Nonetheless, the departments of Labor and Health and Human Services (HHS) said the practice — known as reference pricing — could continue. Plans must use a “reasonable method” to ensure “adequate access to quality providers.” Regulators asked for public comment, saying they may publish additional guidance in the future.
HHS spokeswoman Erin Shields Britt said in a statement that the administration is monitoring the effects of reference pricing on access to quality services and will work to ensure that financial protections for consumers are not undermined.

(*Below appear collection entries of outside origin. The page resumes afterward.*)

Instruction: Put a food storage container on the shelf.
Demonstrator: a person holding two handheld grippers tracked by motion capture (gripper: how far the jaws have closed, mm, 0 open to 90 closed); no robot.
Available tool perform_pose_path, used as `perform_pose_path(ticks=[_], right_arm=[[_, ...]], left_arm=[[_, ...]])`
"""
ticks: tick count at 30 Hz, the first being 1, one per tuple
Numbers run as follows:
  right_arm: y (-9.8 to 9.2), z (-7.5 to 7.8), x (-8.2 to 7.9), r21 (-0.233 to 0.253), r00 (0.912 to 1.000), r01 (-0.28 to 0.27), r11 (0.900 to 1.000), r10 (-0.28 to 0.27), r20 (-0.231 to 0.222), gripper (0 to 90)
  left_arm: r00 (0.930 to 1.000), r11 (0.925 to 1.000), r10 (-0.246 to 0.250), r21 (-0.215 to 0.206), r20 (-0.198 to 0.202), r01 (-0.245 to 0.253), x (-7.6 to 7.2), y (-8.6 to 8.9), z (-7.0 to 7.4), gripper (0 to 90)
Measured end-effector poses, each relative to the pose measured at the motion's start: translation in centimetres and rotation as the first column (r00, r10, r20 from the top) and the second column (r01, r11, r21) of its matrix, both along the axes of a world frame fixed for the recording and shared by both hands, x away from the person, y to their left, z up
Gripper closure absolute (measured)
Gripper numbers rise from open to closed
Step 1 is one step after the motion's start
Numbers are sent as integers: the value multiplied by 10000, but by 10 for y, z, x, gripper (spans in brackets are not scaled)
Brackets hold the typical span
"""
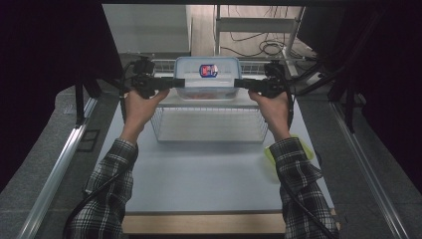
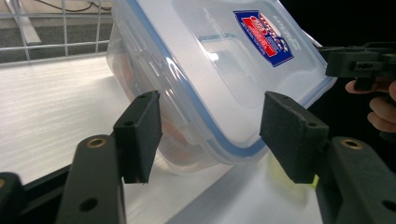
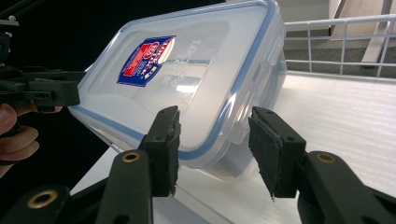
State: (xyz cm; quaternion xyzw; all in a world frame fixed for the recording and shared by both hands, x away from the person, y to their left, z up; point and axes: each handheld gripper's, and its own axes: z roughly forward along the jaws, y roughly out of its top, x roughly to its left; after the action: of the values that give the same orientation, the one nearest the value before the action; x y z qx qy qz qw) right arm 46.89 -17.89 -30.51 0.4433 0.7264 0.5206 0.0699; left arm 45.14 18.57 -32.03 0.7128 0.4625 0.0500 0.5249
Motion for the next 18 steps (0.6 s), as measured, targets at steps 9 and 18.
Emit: perform_pose_path(ticks=[9, 18], right_arm=[[-1, 4, -2, -154, 10000, 69, 9999, -68, 37, 539], [-4, 7, -13, 28, 9978, -138, 9999, 136, 642, 466]], left_arm=[[10000, 9999, -10, -127, -63, 9, -1, -1, 1, 389], [9967, 9998, -39, 222, 812, 21, -14, -1, 8, 350]])
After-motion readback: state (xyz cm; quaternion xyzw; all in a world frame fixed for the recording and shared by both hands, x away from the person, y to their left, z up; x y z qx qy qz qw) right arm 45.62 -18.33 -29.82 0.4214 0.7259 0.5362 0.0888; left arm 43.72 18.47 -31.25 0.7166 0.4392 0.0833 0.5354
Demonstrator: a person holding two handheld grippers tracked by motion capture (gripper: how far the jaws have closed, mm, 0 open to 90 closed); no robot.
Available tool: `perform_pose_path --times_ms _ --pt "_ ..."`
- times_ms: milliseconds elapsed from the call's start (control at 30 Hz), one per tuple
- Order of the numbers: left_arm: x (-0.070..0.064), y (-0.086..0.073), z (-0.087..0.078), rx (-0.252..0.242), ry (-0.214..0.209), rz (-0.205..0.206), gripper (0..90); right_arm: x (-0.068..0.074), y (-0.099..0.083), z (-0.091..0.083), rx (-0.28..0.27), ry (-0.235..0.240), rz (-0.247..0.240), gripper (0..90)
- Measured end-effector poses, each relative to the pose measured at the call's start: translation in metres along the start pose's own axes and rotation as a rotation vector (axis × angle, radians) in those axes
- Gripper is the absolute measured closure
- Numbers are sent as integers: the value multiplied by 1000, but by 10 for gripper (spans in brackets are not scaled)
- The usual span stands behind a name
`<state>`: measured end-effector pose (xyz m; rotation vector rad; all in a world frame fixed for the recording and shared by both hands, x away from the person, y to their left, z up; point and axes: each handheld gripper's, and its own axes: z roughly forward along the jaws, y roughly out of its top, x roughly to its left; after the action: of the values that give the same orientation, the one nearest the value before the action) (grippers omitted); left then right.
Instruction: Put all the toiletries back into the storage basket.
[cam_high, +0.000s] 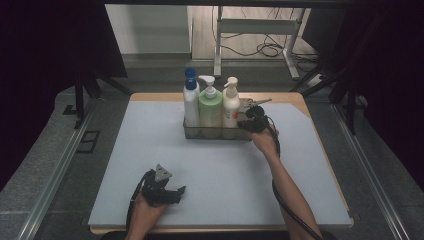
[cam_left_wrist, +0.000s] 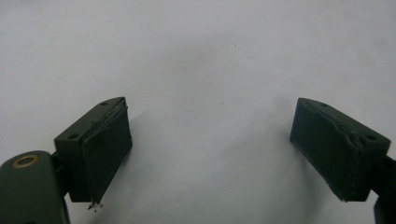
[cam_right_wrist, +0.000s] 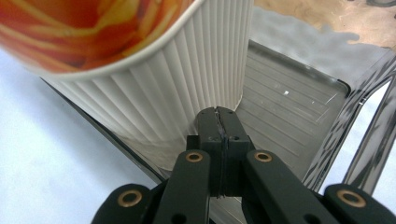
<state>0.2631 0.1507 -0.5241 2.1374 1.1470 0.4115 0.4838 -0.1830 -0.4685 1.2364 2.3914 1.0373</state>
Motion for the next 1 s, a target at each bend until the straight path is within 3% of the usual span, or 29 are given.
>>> perform_pose_path --times_ms 1000 --pt "0 0 0 1 1 0 121 3 0 -1 14 4 -17 900"
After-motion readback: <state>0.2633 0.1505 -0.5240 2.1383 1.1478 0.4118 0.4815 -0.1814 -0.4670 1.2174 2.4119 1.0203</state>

One way the new approach is different is that it sets a dollar limit on what the health plan will pay for a given procedure. Most insurance now pays a percentage of costs, and those costs themselves can vary from hospital to hospital. Now if you pick a more expensive hospital, the insurance still pays the same percentage.
The new strategy works like this:
Your health-insurance plan slaps a hard limit on what it will pay for certain procedures, for example, hospital charges associated with knee- and hip-replacement operations. That’s called the reference price.
Say the limit is $30,000. The plan offers you a choice of hospitals within its provider network. If you pick one that charges $40,000, you would owe $10,000 to the hospital plus your regular cost-sharing for the $30,000 that your plan covers.
The extra $10,000 is treated like an out-of-network expense, and it doesn’t count toward your plan’s annual limit on out-of-pocket costs.
That’s crucial because under the health-care law, most plans have to pick up the entire cost of care after a patient hits the annual out-of-pocket limit, now $6,350 for single coverage and $12,700 for a family plan. Before the May 2 administration ruling, it was unclear whether reference pricing violated this key financial protection for consumers.
Some experts are concerned.
“The problem … from the patient’s perspective is that at the end of the day, that is who gets left holding the bag,” said Karen Pollitz of the nonpartisan Kaiser Family Foundation. Previously she was a top consumer-protection regulator in the Obama administration.
The new pricing approach is not yet on consumers’ radar, but it’s gaining ground. The Mercer benefits consulting firm said 12 percent of the largest employers were using reference pricing last year, nearly double the 7 percent in 2012.
The approach has been pioneered in California by CalPERS, a giant agency that manages health and retirement benefits for public employees, and is the nation’s second-largest purchaser of health benefits after the federal government.
Robert Berenson, a physician and health-policy expert at the Urban Institute think tank, said he worries that advocates of reference pricing may be overlooking quality differences.
“There are differences in MRIs and in how a hip replacement is done,” he said. “If you are going to say, ‘Our judgment is better than your doctor’s,’ then you’ve got to meet tests that you are actually assuring quality and safety.”